INSTRUCTIONS FOR THE TASK.
Could you return all of the listing below exactly, please?

DATA SEGMENT Block Start

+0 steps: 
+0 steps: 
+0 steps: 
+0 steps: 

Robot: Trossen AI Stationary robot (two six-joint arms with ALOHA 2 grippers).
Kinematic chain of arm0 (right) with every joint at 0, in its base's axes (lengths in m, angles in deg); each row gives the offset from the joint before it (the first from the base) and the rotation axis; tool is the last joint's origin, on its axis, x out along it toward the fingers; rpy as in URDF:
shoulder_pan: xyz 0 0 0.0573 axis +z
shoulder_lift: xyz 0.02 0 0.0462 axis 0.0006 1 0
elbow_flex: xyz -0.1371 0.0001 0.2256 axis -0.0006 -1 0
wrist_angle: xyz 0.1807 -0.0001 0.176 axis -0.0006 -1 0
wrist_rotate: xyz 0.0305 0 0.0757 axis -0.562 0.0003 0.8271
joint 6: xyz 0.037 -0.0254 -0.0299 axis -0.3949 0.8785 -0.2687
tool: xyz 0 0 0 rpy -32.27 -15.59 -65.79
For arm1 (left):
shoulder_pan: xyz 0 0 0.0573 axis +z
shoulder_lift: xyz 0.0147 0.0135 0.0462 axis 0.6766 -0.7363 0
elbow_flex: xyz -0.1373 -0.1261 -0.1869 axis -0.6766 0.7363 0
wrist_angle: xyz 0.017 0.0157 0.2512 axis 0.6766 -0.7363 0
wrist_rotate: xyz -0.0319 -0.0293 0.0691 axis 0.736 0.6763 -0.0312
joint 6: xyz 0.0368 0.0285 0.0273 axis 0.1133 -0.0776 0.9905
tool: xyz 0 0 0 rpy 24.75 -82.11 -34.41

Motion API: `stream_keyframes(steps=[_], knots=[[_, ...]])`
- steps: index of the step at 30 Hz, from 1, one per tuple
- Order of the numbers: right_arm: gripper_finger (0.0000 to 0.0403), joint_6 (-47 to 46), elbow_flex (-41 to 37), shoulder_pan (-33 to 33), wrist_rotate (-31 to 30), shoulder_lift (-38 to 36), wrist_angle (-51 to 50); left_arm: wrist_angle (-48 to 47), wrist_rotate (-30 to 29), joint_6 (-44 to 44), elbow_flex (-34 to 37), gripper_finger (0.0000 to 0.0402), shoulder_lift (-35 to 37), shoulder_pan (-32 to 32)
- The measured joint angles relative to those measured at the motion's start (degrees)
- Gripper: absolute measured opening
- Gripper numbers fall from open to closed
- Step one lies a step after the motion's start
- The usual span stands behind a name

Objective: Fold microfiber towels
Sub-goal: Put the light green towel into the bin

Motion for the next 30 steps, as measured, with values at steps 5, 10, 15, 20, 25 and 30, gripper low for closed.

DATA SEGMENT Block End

SOLUTION TO THE PROBLEM.
+0 steps: 
+0 steps: 
+0 steps: 
+0 steps: 

Robot: Trossen AI Stationary robot (two six-joint arms with ALOHA 2 grippers).
Kinematic chain of arm0 (right) with every joint at 0, in its base's axes (lengths in m, angles in deg); each row gives the offset from the joint before it (the first from the base) and the rotation axis; tool is the last joint's origin, on its axis, x out along it toward the fingers; rpy as in URDF:
shoulder_pan: xyz 0 0 0.0573 axis +z
shoulder_lift: xyz 0.02 0 0.0462 axis 0.0006 1 0
elbow_flex: xyz -0.1371 0.0001 0.2256 axis -0.0006 -1 0
wrist_angle: xyz 0.1807 -0.0001 0.176 axis -0.0006 -1 0
wrist_rotate: xyz 0.0305 0 0.0757 axis -0.562 0.0003 0.8271
joint 6: xyz 0.037 -0.0254 -0.0299 axis -0.3949 0.8785 -0.2687
tool: xyz 0 0 0 rpy -32.27 -15.59 -65.79
For arm1 (left):
shoulder_pan: xyz 0 0 0.0573 axis +z
shoulder_lift: xyz 0.0147 0.0135 0.0462 axis 0.6766 -0.7363 0
elbow_flex: xyz -0.1373 -0.1261 -0.1869 axis -0.6766 0.7363 0
wrist_angle: xyz 0.017 0.0157 0.2512 axis 0.6766 -0.7363 0
wrist_rotate: xyz -0.0319 -0.0293 0.0691 axis 0.736 0.6763 -0.0312
joint 6: xyz 0.0368 0.0285 0.0273 axis 0.1133 -0.0776 0.9905
tool: xyz 0 0 0 rpy 24.75 -82.11 -34.41

Motion API: `stream_keyframes(steps=[_], knots=[[_, ...]])`
- steps: index of the step at 30 Hz, from 1, one per tuple
- Order of the numbers: right_arm: gripper_finger (0.0000 to 0.0403), joint_6 (-47 to 46), elbow_flex (-41 to 37), shoulder_pan (-33 to 33), wrist_rotate (-31 to 30), shoulder_lift (-38 to 36), wrist_angle (-51 to 50); left_arm: wrist_angle (-48 to 47), wrist_rotate (-30 to 29), joint_6 (-44 to 44), elbow_flex (-34 to 37), gripper_finger (0.0000 to 0.0402), shoulder_lift (-35 to 37), shoulder_pan (-32 to 32)
- The measured joint angles relative to those measured at the motion's start (degrees)
- Gripper: absolute measured opening
- Gripper numbers fall from open to closed
- Step one lies a step after the motion's start
- The usual span stands behind a name

Objective: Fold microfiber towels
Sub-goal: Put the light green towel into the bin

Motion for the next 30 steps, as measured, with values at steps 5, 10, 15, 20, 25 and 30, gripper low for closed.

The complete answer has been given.